Using the listing below, work out how many lines carry the word "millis", and state nothing but that number.

──────── DATA EXTRACT

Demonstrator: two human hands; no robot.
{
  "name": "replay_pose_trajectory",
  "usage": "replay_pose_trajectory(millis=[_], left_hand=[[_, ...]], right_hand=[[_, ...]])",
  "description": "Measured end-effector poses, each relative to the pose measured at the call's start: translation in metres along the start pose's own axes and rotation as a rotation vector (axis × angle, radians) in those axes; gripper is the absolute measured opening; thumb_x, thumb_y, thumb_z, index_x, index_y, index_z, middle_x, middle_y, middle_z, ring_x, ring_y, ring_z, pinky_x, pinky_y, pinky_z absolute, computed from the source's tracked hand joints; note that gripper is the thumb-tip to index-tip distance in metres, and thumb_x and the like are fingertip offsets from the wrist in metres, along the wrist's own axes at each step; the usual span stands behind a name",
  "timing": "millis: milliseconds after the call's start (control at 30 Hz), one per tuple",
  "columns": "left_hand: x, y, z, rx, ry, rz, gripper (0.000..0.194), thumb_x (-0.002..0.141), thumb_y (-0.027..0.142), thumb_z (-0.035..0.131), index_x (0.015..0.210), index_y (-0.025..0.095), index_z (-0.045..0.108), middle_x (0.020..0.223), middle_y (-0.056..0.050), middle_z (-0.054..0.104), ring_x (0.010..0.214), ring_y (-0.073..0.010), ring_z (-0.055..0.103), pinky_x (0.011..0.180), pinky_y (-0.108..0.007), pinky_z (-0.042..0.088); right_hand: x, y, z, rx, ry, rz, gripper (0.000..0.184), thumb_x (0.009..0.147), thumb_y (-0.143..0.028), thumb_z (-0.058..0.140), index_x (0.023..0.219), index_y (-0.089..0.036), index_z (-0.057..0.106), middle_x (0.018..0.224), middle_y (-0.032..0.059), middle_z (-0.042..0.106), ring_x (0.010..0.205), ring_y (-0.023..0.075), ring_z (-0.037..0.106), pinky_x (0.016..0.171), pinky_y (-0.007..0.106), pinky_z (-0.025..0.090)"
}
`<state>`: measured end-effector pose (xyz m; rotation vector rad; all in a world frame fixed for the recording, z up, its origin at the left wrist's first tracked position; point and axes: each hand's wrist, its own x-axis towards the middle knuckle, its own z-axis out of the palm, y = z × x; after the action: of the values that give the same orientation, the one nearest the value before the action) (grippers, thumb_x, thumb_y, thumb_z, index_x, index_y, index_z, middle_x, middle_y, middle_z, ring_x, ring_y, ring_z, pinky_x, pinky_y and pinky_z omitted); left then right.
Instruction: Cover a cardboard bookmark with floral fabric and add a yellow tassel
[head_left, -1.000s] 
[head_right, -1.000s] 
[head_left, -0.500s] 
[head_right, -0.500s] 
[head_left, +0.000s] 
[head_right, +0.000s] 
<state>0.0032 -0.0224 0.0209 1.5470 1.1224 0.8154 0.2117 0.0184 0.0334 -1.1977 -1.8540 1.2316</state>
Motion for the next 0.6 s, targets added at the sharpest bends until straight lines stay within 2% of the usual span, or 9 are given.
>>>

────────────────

## EXERCISE RESPONSE
2